Among the “Essential Elements” of the Personnel Reliability Assurance program include:
SNM duty position.
to assignment.
These seem like pretty good requirements for people at the “top” of the hierarchy as well, though I am aware of the issues one gets with designating that authority to an evaluator.
Yes, I agree with you that the “Insane President” idea is pointless. That was the issue I was trying to make and I do not think I was clear.
The worry is not the idea that a President might wake up and decide to do crazy things for crazy reasons, but that in the midst of a crisis, a President might make a poor decision, that everyone around him knows is a poor decision, and there is nothing to stop this poor decision from being being transmitted all the way down.
The revelation that the Defense Secretary is not a part of the chain of command exacerbates the situation. If he was a required part of it, that would necessitate that the President have him close during a crisis, and that would be another voice to help the President’s decision making.
On the other hand, if he is not needed, then there is less incentive to have him readily available, and that’s one less (possibly) rational voice in the midst of a stressful crisis.
The true threat is not a nutty president, but an otherwise rational one who makes a bad call under the stress of a crisis.
Having the Secretary of Defense as part of the chain of command would be ideal not only because he could act as an adviser to a panicked president, but also because as a civilian he is not under the UCMJ and cannot be prosecuted for refusing to carry out a presidential order. He can be canned, of course, but that’s hardly the same.

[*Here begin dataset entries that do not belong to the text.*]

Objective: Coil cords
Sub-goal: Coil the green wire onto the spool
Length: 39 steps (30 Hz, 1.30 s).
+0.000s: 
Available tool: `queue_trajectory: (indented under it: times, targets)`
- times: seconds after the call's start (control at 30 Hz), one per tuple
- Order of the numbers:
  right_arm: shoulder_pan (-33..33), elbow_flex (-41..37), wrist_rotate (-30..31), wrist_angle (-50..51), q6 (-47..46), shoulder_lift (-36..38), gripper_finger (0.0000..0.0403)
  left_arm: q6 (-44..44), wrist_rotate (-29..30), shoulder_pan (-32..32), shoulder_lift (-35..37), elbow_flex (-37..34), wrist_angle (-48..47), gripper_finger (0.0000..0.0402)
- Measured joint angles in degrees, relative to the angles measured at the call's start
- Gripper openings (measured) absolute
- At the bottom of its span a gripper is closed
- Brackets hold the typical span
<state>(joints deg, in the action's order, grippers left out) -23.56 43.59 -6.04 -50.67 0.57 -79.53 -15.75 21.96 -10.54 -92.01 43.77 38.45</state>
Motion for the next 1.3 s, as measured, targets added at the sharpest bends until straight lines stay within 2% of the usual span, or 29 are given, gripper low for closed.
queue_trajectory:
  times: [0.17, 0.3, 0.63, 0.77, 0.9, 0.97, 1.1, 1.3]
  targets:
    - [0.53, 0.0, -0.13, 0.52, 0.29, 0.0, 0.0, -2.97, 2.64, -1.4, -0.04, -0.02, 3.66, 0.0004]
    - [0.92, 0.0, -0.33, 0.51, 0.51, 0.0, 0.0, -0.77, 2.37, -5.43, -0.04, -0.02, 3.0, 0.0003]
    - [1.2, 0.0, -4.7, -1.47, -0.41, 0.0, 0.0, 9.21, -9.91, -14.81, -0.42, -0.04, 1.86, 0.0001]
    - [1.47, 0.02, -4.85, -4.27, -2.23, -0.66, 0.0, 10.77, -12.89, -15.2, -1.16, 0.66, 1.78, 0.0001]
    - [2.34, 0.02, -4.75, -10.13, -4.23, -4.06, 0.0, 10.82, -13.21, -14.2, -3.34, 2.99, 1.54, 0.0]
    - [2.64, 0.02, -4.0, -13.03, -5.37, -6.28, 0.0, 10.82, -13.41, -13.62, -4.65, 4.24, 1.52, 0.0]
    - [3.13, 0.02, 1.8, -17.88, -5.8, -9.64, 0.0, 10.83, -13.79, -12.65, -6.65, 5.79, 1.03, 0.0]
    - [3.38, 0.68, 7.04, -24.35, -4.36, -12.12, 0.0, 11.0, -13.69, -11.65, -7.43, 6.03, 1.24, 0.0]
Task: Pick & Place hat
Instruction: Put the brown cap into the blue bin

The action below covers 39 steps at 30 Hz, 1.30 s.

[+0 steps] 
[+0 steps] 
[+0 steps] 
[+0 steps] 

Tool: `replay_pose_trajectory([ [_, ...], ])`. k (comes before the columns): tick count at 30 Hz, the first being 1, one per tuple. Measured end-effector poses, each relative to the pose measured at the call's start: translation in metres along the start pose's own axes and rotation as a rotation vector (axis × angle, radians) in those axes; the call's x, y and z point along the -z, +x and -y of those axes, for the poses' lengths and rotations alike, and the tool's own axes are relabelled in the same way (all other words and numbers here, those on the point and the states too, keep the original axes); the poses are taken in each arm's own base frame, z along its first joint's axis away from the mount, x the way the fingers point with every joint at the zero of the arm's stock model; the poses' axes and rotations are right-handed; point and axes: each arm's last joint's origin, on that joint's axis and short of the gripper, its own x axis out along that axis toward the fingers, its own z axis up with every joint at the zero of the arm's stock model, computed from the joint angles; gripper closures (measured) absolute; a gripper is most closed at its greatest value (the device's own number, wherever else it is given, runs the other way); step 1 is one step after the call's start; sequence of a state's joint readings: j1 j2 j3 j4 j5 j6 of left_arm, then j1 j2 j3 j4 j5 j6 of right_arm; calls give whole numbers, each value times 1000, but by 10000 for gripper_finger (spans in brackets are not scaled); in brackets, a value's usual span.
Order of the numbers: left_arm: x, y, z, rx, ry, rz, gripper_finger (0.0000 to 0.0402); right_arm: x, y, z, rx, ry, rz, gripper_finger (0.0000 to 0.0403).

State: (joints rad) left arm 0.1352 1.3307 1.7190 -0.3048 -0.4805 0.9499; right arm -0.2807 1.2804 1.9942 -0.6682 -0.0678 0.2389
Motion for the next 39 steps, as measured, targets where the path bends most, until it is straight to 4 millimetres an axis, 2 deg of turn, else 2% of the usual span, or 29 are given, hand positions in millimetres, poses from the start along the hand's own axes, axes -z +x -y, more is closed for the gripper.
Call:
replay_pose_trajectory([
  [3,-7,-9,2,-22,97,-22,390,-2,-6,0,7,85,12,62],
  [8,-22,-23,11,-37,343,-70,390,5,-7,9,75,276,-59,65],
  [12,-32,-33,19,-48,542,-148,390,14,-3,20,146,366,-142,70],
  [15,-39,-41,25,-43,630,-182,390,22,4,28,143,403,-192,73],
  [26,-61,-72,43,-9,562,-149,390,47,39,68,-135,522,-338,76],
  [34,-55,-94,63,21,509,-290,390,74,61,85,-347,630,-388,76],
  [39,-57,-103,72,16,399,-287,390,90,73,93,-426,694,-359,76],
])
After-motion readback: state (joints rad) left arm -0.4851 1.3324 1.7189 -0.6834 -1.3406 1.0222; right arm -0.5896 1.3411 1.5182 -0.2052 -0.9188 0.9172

I don’t know why you focus on the President being the “weak” link in the chain of command. Anyone in the chain of command may try to exploit it to launch nuclear missiles. After all, among all others, the President is the one that get elected, meaning he is the one representing the most the people of USA in the whole chain of command.
The nuclear command and control system is designed explicitly to require presidential authorization. It is explicitly supposed to be essentially impossible for the whole thing to go forward without it Whether it is or not, opinions vary, but the people working on these systems and procedures have worried about this issue a lot more than the converse question (could anyone stop the President?).
As for representation and elections, I don’t think they at all guarantee that the President would not make bad decisions that could jeopardize huge numbers of lives. It certainly has not stopped them in the past, and there is not reason to think it would stop them in the future. Presidents in general can make pretty terrible decisions — but usually they have to get other people on board with them at some point (e.g., going to war for a sustained period of time, or even just passing a ruinous budget, requires Congressional assent). What makes the nuclear situation unique and worth talking about is that the amount of assent needed is essentially nil (literally a single person has that power), while the consequences may be, at their extremes, totalizing. There is nothing else comparable in US government; it is literally a unique situation, and I don’t think it is a very safe one.